In middle age, after many bouts of severe depression, I was finally diagnosed as bipolar. There was therapy, of course, but the best therapy has been my dogs. Without their companionship, I’m sure I would not have survived. I have written a book about my dogs, how they have rescued me from the severe impacts of bipolar disorder and saved my life. There is a bit about NRCS in the book, too! The book is called “84 Paws: A Life With Old Labs.” The proceeds from it go to my rescue, Lab Rescue LRCP.
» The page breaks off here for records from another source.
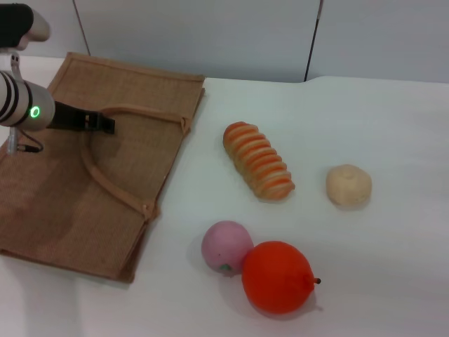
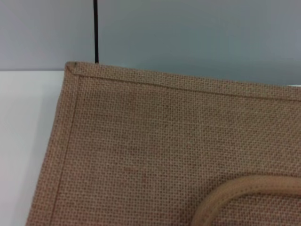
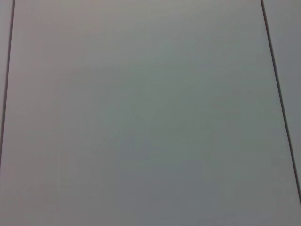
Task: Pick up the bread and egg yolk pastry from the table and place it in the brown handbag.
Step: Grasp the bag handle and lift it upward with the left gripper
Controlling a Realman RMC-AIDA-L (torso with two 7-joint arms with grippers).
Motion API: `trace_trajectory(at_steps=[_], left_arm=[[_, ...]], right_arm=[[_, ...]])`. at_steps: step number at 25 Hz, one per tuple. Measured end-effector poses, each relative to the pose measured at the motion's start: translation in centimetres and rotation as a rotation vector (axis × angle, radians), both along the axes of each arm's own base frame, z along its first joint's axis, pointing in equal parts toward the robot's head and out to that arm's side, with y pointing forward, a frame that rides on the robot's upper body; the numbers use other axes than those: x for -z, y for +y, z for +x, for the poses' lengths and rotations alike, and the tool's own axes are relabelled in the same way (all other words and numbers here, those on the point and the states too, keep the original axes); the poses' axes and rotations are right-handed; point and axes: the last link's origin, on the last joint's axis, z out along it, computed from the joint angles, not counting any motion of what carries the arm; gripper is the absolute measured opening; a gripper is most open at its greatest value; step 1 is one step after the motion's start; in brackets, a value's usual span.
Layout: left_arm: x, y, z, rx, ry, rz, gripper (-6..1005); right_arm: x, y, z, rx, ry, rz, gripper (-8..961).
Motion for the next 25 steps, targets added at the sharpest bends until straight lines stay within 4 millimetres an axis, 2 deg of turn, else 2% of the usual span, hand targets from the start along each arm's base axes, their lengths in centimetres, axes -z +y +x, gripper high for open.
trace_trajectory(at_steps=[16, 25], left_arm=[[0.56, 0.07, -0.41, -0.006, 0.042, -0.008, 612], [0.73, 0.14, -0.21, 0.000, 0.036, -0.007, 537]], right_arm=[[-0.01, 0.02, 0.01, 0.001, 0.001, 0.001, 874], [-0.01, -0.06, 0.10, 0.004, 0.001, 0.001, 874]])
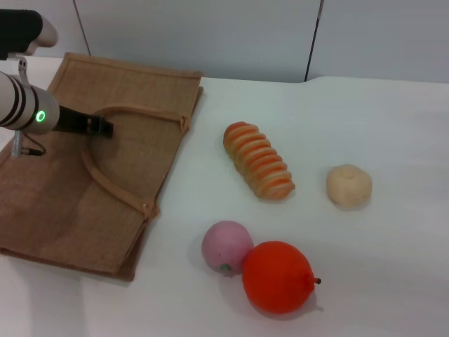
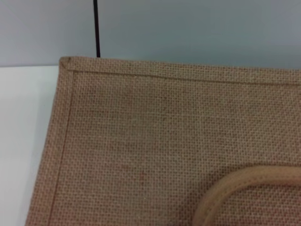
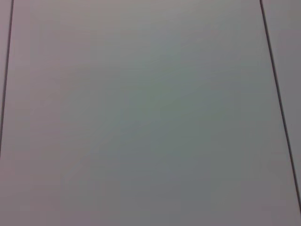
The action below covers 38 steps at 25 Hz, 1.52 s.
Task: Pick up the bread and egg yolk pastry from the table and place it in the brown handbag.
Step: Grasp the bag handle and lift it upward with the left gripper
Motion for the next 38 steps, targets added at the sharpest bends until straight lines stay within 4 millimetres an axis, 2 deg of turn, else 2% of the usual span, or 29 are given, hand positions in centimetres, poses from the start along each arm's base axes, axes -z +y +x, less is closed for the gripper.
trace_trajectory(at_steps=[8, 13, 16, 23, 29, 34, 38], left_arm=[[0.0, 0.1, 0.1, 0.006, -0.024, 0.018, 461], [0.0, 0.0, 0.0, 0.006, -0.024, 0.025, 347], [0.1, 0.0, -0.1, 0.005, -0.025, 0.026, 127], [0.0, 0.0, -0.2, 0.027, -0.048, 0.054, 115], [-0.2, -0.8, 0.8, 0.190, -0.271, 0.104, 115], [-1.9, -2.9, 1.8, 0.389, -0.516, 0.205, 115], [-3.3, -4.6, 2.1, 0.521, -0.625, 0.277, 115]], right_arm=[[0.0, -0.1, 0.1, 0.003, -0.003, 0.001, 874], [0.0, -0.1, 0.1, 0.003, -0.003, 0.001, 874], [0.0, -0.1, 0.1, 0.003, -0.003, 0.000, 874], [0.0, -0.1, 0.1, 0.004, -0.004, 0.000, 873], [0.6, 0.0, -0.3, -0.016, -0.023, -0.039, 873], [2.3, 1.3, -2.1, -0.122, -0.052, -0.240, 871], [3.6, 2.5, -3.6, -0.178, -0.075, -0.431, 868]])
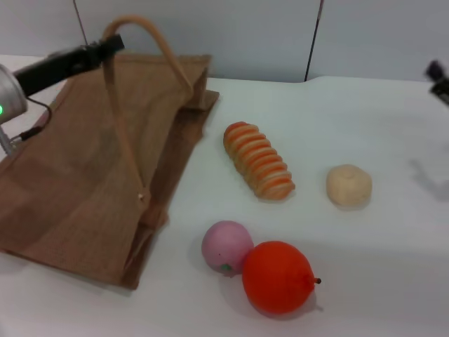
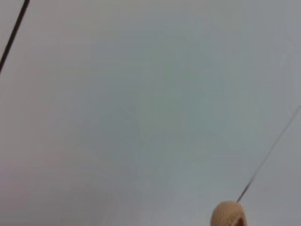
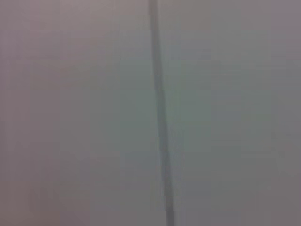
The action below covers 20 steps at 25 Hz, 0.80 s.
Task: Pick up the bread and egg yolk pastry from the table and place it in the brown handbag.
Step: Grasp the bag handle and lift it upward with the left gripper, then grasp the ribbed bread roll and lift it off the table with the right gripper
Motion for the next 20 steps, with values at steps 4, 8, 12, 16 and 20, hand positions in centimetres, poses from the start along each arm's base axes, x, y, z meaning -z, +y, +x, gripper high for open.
trace_trajectory(at_steps=[4, 8, 12, 16, 20], left_arm=[[-0.9, -1.3, -0.3, 0.065, -0.100, 0.094, 115], [-1.2, -2.5, -0.8, 0.106, -0.167, 0.180, 115], [-1.4, -2.7, -0.8, 0.118, -0.184, 0.200, 115], [-1.5, -2.7, -0.9, 0.117, -0.191, 0.208, 115], [-1.5, -2.7, -0.8, 0.119, -0.194, 0.210, 115]], right_arm=[[1.6, 1.0, -1.7, -0.044, -0.033, -0.163, 865], [3.8, 1.9, -3.7, -0.081, -0.084, -0.322, 861], [6.0, 2.7, -5.4, -0.089, -0.142, -0.463, 862], [7.8, 3.7, -6.9, -0.053, -0.184, -0.572, 863], [9.3, 4.8, -8.4, -0.018, -0.246, -0.647, 863]])
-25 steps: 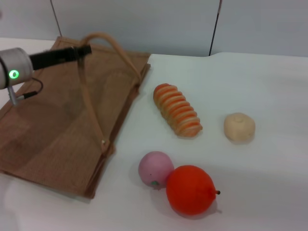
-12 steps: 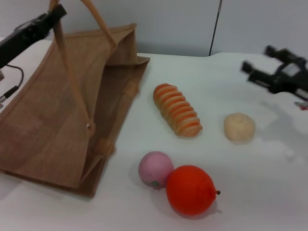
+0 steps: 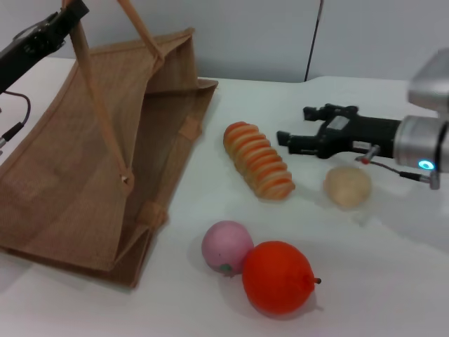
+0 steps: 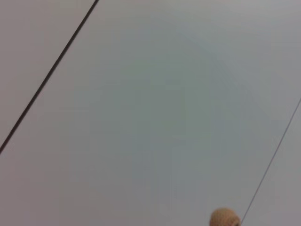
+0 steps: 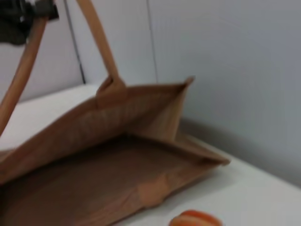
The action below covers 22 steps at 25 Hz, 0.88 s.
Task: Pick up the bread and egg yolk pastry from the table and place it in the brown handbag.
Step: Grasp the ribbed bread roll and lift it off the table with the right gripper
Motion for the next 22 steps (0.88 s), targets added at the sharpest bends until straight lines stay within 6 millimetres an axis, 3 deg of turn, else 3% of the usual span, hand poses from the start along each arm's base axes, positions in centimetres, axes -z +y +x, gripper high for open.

In November, I will be 90 years old. When I look to the past, there are many memories of good times and bad times. I am proud of what I have accomplished as a woman who wasn’t supposed to have a career. I am proud of the many women I helped to achieve their goals. I look back with such great satisfaction at the farmers and ranchers I supported, the people of New Jersey, whose state I got to know and love, and my colleagues in NRCS, who never failed to amaze me with their knowledge, expertise and work ethic.
It has been a good run.
But now, the hard work and passion of many women since the beginnings of feminism is being challenged. There are those who would like women to return to the status they had in the 1950s. Women’s History Month, by highlighting how the accomplishments of all women have benefitted the nation, demonstrates what a tragedy it would be to return to the past.
My time is limited, but I hope the women who have followed me will not allow their rights to be eroded. They are too valuable in so many ways!
Our work should equip
The next generation of women
To outdo us in every field.
This is the legacy we’ll leave behind.